Jesus is the Messiah/Christ promised by the prophets of the OT whose writings Paul had studied thoroughly under Rabbi Gamaliel.  Jesus is also the Son of God, a title common in the OT in referring to the monarch (Ps.2:7) and adapted for christological use in the early preaching of the apostolic church as well as in the gospels .

 

There is an interesting juxtaposing of the birth and the resurrection of Jesus in this christological formula. He is “descended from David according to the flesh,” thus qualifying as the expected Messiah of David’s line. This follows the genealogies of both Matthew (1:6) and Luke (3:31) though the two differ as to which son of David had been Jesus’ direct ancestor, Solomon or Nathan. Jesus is also declared to be the “Son of God,” not because he had been conceived by the Holy Spirit, but because he had been raised from the dead by the power of the Spirit.

         

Note too the sequencing of Paul’s apostolic commission: grace brought about his apostleship which charged him to bring others to obedience to the faith. His vocation and ours spring from the gracious gift of the Spirit of God, discerned by the Christian community, not according to human qualities of character and ability required for professional recruitment.

 

 

MATTHEW 1:18‑25.      The familiar stories of Jesus’ birth read more like rabbinical midrashim than poetry. A midrash was a story told by the rabbis to explain the meaning of scripture but without the abstractions of later theological terminology. The fact that Matthew quoted the LXX three times in his birth narratives indicates that he may well have had this literary form in mind as he began his very Jewish gospel.

         

When Matthew wrote in the 80s CE for second generation Christians, Jews who believed that Jesus was the Messiah had been expelled from the synagogues by the dominant Pharisees. The hostility between Jews and Christians so clearly expressed in Acts and the Pauline corpus had reached into every community where Jewish synagogues existed. As well as confessing the Christian faith in Jesus as Messiah, Matthew may well have had a secondary purpose in telling his story: to counter the defamatory rumor that Jesus’ had been conceived out of wedlock. In a much simpler way than Luke, Matthew described the spiritual conception of Mary’s child (vs.20).

         

The story also portrays Joseph as a devout and sensitive man. His decision to divorce Mary had sincere intent, but it also gives force to the controversy concerning the nature of Mary conception. Joseph believed that she had conceived in an inappropriate relationship. The dream sequence in vss.20-21 and 24-25 is a typical Hebrew literary device to describe divine intervention preventing Joseph from carrying out his plan contrary to the purposes of God.

 

Behind Matthew’s narrative is the LXX version of Isaiah 7:14. As the creator of this midrash he states his interpretative purpose unequivocally in vs. 22.  

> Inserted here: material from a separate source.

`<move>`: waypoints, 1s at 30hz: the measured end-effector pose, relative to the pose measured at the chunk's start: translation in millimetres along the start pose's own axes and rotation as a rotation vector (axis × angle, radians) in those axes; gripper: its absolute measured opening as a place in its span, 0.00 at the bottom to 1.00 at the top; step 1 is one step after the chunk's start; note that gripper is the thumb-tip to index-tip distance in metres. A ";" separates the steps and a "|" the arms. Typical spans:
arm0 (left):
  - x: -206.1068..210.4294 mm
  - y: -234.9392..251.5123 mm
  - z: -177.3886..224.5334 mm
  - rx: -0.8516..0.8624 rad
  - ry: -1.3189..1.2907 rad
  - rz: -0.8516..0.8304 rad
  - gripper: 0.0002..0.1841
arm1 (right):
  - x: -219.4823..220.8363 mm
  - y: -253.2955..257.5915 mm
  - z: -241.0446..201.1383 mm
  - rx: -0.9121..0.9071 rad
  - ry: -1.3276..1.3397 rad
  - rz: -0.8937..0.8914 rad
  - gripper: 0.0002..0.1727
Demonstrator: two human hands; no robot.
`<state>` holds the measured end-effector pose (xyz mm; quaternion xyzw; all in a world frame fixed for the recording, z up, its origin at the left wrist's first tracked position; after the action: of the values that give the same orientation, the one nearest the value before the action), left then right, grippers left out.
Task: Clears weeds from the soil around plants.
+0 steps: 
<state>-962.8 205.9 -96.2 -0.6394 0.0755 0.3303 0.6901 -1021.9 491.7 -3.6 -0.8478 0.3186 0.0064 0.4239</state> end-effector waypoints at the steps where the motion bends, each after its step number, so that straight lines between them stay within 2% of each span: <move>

Many will protest this deconstructionist attitude toward the mystery of the Incarnation and reject it as Enlightenment Age demythologizing. Even if one accepts the birth narratives as they appear on the page, one cannot escape the need to understand why Matthew and Luke alone felt it necessary to inscribe them at the beginning of their gospels.

 

Writing perhaps twenty years earlier, Mark apparently did not know anything about the birth of Jesus or did not need to say anything to confess Jesus’ humanity. At he end of his story in which he maintained a secretive attitude toward Jesus’ messiahship, he used the confession of the centurion overseeing the crucifixion to declare Jesus’ divinity (Mark 15:39). A decade or so after Matthew wrote, John used the Hellenistic motif of the embodied Word (Greek = logos), a concept adapted from Stoic philosophy and Philo, the Jew of Alexandria, to express the same faith that Jesus was both human and divine. Matthew preferred the narrative style of the imaginative midrash to express the true, spiritual nature of our transcendent God’s intervention in human history in the person of the Jewish Messiah, Jesus, this unique man from Nazareth.